# TASK PROMPT:
Could the data below be retyped exactly, without its pictures?

-- Opening Marker --

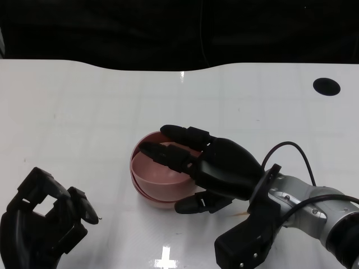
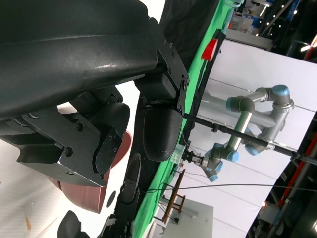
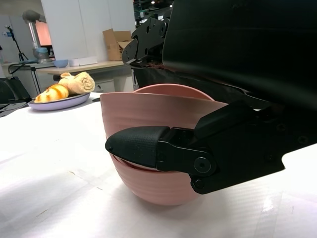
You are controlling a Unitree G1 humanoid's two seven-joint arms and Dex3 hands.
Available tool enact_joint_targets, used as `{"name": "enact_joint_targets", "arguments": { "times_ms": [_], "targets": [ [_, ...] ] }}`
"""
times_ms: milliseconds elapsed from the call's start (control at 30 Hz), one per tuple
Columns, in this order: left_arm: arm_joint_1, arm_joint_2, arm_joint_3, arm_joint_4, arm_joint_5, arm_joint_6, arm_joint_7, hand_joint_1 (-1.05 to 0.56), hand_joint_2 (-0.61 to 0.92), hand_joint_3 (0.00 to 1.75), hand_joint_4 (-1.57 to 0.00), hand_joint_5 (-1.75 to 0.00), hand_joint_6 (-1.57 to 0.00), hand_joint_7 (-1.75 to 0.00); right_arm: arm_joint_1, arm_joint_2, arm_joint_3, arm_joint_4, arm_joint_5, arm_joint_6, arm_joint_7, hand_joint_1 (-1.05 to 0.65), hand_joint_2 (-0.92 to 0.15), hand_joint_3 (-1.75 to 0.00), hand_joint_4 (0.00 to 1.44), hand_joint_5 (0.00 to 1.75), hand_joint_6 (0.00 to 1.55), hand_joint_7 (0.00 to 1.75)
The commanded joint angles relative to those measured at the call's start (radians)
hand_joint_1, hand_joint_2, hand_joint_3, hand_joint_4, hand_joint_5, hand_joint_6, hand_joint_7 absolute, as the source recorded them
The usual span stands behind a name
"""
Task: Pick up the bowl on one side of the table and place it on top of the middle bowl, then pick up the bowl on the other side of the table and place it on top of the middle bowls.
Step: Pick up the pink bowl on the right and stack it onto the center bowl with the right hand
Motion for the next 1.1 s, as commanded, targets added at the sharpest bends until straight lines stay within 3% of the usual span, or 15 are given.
{"name": "enact_joint_targets", "arguments": {
  "times_ms": [33, 700, 1100],
  "targets": [
    [-0.004, 0.007, 0.003, 0.002, 0.005, -0.009, 0.007, 0.10, 0.63, 1.50, -0.99, -1.75, -0.76, -1.75, 0.005, -0.017, 0.003, -0.015, -0.004, 0.012, -0.001, -0.99, -0.92, -0.71, 0.00, 0.00, 0.01, 0.01],
    [-0.006, 0.010, 0.006, 0.002, -0.005, 0.001, 0.006, 0.11, 0.66, 1.49, -0.99, -1.75, -0.76, -1.75, 0.038, -0.036, 0.009, -0.094, -0.010, 0.078, 0.016, -1.02, -0.92, -0.75, 0.00, 0.00, 0.00, 0.00],
    [-0.004, 0.014, 0.010, 0.007, 0.001, -0.011, 0.002, 0.12, 0.66, 1.49, -0.99, -1.75, -0.76, -1.75, 0.119, -0.107, -0.068, -0.250, 0.069, 0.065, 0.070, -1.00, -0.92, -0.70, 0.00, 0.00, 0.00, 0.00]
  ]
}}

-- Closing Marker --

# RESULT BELOW:
You are controlling a Unitree G1 humanoid's two seven-joint arms and Dex3 hands.
Available tool enact_joint_targets, used as `{"name": "enact_joint_targets", "arguments": { "times_ms": [_], "targets": [ [_, ...] ] }}`
"""
times_ms: milliseconds elapsed from the call's start (control at 30 Hz), one per tuple
Columns, in this order: left_arm: arm_joint_1, arm_joint_2, arm_joint_3, arm_joint_4, arm_joint_5, arm_joint_6, arm_joint_7, hand_joint_1 (-1.05 to 0.56), hand_joint_2 (-0.61 to 0.92), hand_joint_3 (0.00 to 1.75), hand_joint_4 (-1.57 to 0.00), hand_joint_5 (-1.75 to 0.00), hand_joint_6 (-1.57 to 0.00), hand_joint_7 (-1.75 to 0.00); right_arm: arm_joint_1, arm_joint_2, arm_joint_3, arm_joint_4, arm_joint_5, arm_joint_6, arm_joint_7, hand_joint_1 (-1.05 to 0.65), hand_joint_2 (-0.92 to 0.15), hand_joint_3 (-1.75 to 0.00), hand_joint_4 (0.00 to 1.44), hand_joint_5 (0.00 to 1.75), hand_joint_6 (0.00 to 1.55), hand_joint_7 (0.00 to 1.75)
The commanded joint angles relative to those measured at the call's start (radians)
hand_joint_1, hand_joint_2, hand_joint_3, hand_joint_4, hand_joint_5, hand_joint_6, hand_joint_7 absolute, as the source recorded them
The usual span stands behind a name
"""
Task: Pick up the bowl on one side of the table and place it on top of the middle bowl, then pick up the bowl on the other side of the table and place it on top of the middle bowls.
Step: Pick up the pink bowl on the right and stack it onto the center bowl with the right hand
Motion for the next 1.1 s, as commanded, targets added at the sharpest bends until straight lines stay within 3% of the usual span, or 15 are given.
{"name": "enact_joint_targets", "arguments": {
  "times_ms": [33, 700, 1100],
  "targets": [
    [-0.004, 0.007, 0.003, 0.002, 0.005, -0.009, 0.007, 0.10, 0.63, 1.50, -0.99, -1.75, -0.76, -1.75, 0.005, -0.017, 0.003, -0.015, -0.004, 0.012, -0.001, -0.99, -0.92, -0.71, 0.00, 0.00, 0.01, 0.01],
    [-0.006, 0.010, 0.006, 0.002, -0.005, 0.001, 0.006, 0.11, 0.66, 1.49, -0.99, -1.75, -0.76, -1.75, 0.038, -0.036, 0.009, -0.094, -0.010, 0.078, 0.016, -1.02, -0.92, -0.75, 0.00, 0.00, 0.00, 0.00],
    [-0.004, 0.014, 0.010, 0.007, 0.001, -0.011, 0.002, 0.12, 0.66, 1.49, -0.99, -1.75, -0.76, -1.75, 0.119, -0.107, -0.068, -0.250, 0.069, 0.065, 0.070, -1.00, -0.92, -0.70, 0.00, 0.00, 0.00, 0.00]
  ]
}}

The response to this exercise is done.